### Exercise goal
Return each line exactly as written. Begin with the first line of the entries and end with the line that has "Segment out wide".

### Supplied data
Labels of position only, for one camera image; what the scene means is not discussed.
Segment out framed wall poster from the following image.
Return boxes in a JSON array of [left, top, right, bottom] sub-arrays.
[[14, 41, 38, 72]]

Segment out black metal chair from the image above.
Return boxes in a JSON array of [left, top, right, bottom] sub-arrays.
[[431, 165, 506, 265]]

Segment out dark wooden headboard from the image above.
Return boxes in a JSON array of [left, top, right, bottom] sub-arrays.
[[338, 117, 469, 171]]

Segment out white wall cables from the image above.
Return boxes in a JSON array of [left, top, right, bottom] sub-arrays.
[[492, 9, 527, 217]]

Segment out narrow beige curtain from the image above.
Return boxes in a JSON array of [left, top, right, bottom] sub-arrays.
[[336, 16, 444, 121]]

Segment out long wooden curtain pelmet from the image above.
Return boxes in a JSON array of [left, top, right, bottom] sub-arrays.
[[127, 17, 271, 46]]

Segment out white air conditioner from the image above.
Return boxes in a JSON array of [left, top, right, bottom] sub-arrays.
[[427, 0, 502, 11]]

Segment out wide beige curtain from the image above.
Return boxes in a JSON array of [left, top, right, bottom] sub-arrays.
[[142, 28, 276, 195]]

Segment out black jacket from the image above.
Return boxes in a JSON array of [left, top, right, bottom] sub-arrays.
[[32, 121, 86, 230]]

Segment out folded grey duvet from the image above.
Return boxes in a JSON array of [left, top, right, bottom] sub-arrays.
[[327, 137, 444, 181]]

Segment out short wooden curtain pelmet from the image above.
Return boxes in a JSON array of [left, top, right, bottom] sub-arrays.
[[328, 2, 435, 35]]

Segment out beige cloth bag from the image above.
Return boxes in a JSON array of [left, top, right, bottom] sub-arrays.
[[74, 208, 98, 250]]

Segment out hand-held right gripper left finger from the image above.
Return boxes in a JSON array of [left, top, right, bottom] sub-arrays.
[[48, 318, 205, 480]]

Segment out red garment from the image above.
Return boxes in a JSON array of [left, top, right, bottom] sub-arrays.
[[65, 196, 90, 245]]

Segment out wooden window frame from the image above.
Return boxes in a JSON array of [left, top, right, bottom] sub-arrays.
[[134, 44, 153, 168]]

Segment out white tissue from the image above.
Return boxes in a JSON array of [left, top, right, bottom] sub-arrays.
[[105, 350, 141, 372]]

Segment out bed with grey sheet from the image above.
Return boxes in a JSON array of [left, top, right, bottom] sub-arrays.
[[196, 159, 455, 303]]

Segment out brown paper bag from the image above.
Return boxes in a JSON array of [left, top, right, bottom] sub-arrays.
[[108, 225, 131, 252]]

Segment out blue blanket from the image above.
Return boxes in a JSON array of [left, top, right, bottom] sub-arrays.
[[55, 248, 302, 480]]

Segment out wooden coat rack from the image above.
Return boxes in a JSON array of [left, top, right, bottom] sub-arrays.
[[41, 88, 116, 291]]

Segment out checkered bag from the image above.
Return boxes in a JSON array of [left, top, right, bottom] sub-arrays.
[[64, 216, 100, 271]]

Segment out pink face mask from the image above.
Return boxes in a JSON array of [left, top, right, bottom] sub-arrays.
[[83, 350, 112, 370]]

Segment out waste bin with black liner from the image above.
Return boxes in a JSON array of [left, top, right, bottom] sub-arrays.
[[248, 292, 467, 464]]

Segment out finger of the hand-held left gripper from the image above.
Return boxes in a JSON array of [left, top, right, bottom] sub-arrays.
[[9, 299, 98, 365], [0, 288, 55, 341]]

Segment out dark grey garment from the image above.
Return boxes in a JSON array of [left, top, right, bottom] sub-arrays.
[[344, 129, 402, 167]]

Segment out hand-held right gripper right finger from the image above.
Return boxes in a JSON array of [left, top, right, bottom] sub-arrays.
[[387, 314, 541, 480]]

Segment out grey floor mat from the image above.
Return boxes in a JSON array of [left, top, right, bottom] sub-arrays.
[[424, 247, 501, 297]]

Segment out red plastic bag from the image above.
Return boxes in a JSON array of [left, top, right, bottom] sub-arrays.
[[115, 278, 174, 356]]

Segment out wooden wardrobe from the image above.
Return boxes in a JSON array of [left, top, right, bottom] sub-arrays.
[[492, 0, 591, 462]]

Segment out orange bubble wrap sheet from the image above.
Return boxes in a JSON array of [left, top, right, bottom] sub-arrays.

### Exercise response
Labels of position only, for one camera image; what the scene means is not discussed.
Segment out framed wall poster from the following image.
Return boxes in a JSON array of [left, top, right, bottom] sub-arrays.
[[14, 41, 38, 72]]

Segment out black metal chair from the image above.
Return boxes in a JSON array of [left, top, right, bottom] sub-arrays.
[[431, 165, 506, 265]]

Segment out dark wooden headboard from the image above.
Return boxes in a JSON array of [left, top, right, bottom] sub-arrays.
[[338, 117, 469, 171]]

Segment out white wall cables from the image above.
Return boxes in a JSON array of [left, top, right, bottom] sub-arrays.
[[492, 9, 527, 217]]

Segment out narrow beige curtain from the image above.
Return boxes in a JSON array of [left, top, right, bottom] sub-arrays.
[[336, 16, 444, 121]]

Segment out long wooden curtain pelmet from the image above.
Return boxes in a JSON array of [left, top, right, bottom] sub-arrays.
[[127, 17, 271, 46]]

Segment out white air conditioner from the image above.
Return boxes in a JSON array of [left, top, right, bottom] sub-arrays.
[[427, 0, 502, 11]]

Segment out wide beige curtain from the image above.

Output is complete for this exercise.